John felt a hand squeeze his arm. Zahava stood next to him. "The French have a saying," she said with a sad smile. "'Tout passe, tout casse, tout lasse.' You know it?"

"Today's not our day to perish, my friend." He gave an answering squeeze, then let her hand fall away. "My bad knee doesn't hurt."

The warriors came at them six abreast, leaping toadlike over their dead, sweeping down on the humans, a great green flood. At twenty paces, John gamely fell into a fighting crouch. His left knee was throbbing.

"Drop!" roared a voice from behind. "Hit the deck!" The humans dropped, faces to the rock floor, as a hail of gunfire tore into the S'Cotar. The victorious charge became a rout.

Firing from the hip, Sutherland led his men after the retreating warriors. A final burst of fire killed the last of them just as they reached their blasters, stacked beside the altar well. The five men walked slowly back to where John and Zahava stood, helmets under their arms.

"Long night, Mr. Director?" John smiled weakly.

"Long night, Mr. Harrison." Bill nodded, smiling back. "In fact, I keep hoping I'll wake up soon."

"No chance. Thanks, Bill." He clapped his friend on the shoulder.

Zahava, ever direct, kissed Sutherland soundly on the lips.

"More. More." He grinned, tired but appreciative. She kissed him again.

"Something out of an opium dream," said Sutherland, nudging a torn S'Cotar corpse with his rifle butt.

"And who those people are, I'm afraid to ask," he said, nodding toward the K'Ronarin survivors. "I gather they supplied your galactic opera costumes?"

"They're from a nearby starship," said Greg nonchalantly, helping carry the unconscious crewman into the transport room. Sutherland merely nodded, eyes distant. Bakunin, standing nearby examining a blast rifle, didn't even look up.

"I can see you're overwhelmed by the news," drawled John.

"I was overwhelmed hours ago." The CIA officer sighed. "Now I'm just trying to cope, moment to moment. What are they called?"

"They're K'Ronarins," said Zahava. "Their ancestors built this installation, centuries ago."

"And the big green bugs?"

"S'Cotar. The two are fighting a war of extermination," John said.

"Who's winning?"

"The S'Cotar."

Sutherland grunted. "This gets cheerier by the minute."

K'Raoda had vanished into the transport room just after the warriors' destruction. Now he reappeared, intent on the small biosensor he was holding. After a moment he looked up, relieved. "All enemy forces have left the area." He gave a crooked grin. "We did it-we held.

"And it's because of you that we did," he said to Sutherland. "Thank you." He held out his hand.

"I can't understand you," said Bill, shaking hands, "but I can guess. You're welcome."

"By a clever oversight, I neglected to bring translators with us." K'Raoda led them into the transport room. Bakunin, exploring, looked up as they trooped in.

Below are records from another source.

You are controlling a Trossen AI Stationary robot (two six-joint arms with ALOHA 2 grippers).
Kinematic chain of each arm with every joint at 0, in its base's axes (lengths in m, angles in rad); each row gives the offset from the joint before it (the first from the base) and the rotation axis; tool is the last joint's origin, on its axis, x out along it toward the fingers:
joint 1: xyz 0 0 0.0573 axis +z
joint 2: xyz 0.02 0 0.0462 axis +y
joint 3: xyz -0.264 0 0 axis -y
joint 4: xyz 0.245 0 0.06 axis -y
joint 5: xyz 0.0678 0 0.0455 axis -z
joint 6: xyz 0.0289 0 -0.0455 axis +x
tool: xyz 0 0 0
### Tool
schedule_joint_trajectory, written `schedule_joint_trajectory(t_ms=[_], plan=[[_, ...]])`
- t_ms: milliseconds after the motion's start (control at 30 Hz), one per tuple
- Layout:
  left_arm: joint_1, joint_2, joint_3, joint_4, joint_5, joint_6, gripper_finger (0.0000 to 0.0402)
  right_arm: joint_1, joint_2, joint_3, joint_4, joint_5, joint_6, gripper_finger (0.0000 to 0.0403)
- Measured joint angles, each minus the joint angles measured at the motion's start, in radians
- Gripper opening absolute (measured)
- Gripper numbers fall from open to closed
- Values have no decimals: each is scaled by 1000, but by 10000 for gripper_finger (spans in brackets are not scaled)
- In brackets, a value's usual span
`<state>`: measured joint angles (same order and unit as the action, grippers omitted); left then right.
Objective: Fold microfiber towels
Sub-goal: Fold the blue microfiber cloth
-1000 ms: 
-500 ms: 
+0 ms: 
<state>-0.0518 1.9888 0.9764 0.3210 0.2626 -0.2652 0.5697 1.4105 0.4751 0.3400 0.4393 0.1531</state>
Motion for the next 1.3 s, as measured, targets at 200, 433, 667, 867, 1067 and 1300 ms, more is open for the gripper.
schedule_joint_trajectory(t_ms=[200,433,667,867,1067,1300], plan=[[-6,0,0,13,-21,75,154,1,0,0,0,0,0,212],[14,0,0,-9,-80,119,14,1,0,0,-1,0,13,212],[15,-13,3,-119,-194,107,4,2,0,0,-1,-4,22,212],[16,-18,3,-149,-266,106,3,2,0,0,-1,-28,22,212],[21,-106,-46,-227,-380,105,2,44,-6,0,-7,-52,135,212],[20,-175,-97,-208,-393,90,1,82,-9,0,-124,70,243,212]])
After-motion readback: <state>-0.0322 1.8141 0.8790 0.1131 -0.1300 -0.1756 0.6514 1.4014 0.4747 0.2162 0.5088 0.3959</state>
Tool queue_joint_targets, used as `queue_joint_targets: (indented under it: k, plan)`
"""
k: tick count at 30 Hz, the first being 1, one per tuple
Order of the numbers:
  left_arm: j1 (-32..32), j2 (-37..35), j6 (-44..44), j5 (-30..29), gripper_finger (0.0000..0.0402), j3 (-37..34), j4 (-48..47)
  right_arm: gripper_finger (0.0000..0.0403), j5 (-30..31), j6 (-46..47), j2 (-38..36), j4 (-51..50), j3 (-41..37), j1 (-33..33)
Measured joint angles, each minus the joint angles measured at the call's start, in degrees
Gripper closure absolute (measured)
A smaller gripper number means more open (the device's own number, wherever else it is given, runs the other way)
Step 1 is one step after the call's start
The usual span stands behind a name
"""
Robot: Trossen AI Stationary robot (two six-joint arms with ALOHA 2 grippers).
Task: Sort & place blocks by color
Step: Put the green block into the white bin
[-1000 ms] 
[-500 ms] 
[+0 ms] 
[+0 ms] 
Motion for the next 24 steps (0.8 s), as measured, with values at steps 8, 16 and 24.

"May I present Colonel Andreyev Ivanovich Bakunin, Union of Soviet Socialist Republics," said Sutherland. "These two people"-he indicated John and Zahava-"work with me."

Bakunin nodded pleasantly. "May I know their names?"

"No." Bill looked at Greg. "You, I don't know," he said.

"If you're Joe Antonucchi's boss, you might recognize my fingerprints from a piece of granite I gave him."

"Implacable to ground force." D'Trelna's voice boomed from the commset and over all the communicators. "What is your situation?" A ragged cheer preceded K'Raoda's report.

"I'm coming down with reinforcements," the Captain said, an anxious McShane hovering at his elbow. "By the way, fifty Terran rotoplanes are closing on you-ETA two minutes. I assume they're friendly." (He assumed nothing. Four batteries were locked on the unsuspecting airborne troops.)

John relayed the information to Sutherland.

"RDF troops from Devens." He nodded. "I'd better get up there. Where's the front door?"

His men hadn't been idle. A rope ladder now dangled down the altar well. He made a face, then swung up the ladder, K'Raoda following close behind.

"I don't know about anyone else," said Bakunin, "but I need rest." The Russian lay down on the floor and was instantly asleep.

"Food for those who want it," said D'Nir, passing out handfuls of tasteless protein wafers.

Tired but hungry, the remaining allies ate.